** Task **
Whenever a line of the data below holds the string "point", copy that line.

** Source data **
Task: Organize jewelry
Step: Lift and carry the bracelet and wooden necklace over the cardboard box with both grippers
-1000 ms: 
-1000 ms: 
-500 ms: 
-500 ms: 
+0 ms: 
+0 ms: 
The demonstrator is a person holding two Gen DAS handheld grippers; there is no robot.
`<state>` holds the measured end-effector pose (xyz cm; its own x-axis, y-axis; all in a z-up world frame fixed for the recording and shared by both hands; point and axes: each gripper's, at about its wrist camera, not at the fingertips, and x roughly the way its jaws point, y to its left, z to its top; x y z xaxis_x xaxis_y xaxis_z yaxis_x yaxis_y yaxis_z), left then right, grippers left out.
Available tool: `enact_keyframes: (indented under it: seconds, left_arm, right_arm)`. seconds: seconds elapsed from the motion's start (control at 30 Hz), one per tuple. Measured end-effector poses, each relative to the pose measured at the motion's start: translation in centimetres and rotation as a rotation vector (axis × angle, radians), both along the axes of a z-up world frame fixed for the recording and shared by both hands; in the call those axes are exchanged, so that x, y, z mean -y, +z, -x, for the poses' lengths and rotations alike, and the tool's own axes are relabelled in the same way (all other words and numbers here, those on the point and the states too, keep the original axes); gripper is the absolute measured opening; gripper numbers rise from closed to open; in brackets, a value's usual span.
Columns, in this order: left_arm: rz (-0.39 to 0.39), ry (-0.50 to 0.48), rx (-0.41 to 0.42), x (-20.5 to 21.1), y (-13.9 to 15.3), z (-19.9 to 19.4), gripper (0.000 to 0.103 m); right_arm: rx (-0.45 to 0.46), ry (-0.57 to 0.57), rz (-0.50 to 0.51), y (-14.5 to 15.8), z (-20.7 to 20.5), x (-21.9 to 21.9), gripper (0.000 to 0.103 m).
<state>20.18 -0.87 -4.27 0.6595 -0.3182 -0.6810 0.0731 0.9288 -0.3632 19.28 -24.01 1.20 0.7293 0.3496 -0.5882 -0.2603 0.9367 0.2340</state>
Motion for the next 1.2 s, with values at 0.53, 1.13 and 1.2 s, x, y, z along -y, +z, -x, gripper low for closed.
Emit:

** Result below **
`<state>` holds the measured end-effector pose (xyz cm; its own x-axis, y-axis; all in a z-up world frame fixed for the recording and shared by both hands; point and axes: each gripper's, at about its wrist camera, not at the fingertips, and x roughly the way its jaws point, y to its left, z to its top; x y z xaxis_x xaxis_y xaxis_z yaxis_x yaxis_y yaxis_z), left then right, grippers left out.
Available tool: `enact_keyframes: (indented under it: seconds, left_arm, right_arm)`. seconds: seconds elapsed from the motion's start (control at 30 Hz), one per tuple. Measured end-effector poses, each relative to the pose measured at the motion's start: translation in centimetres and rotation as a rotation vector (axis × angle, radians), both along the axes of a z-up world frame fixed for the recording and shared by both hands; in the call those axes are exchanged, so that x, y, z mean -y, +z, -x, for the poses' lengths and rotations alike, and the tool's own axes are relabelled in the same way (all other words and numbers here, those on the point and the states too, keep the original axes); gripper is the absolute measured opening; gripper numbers rise from closed to open; in brackets, a value's usual span.

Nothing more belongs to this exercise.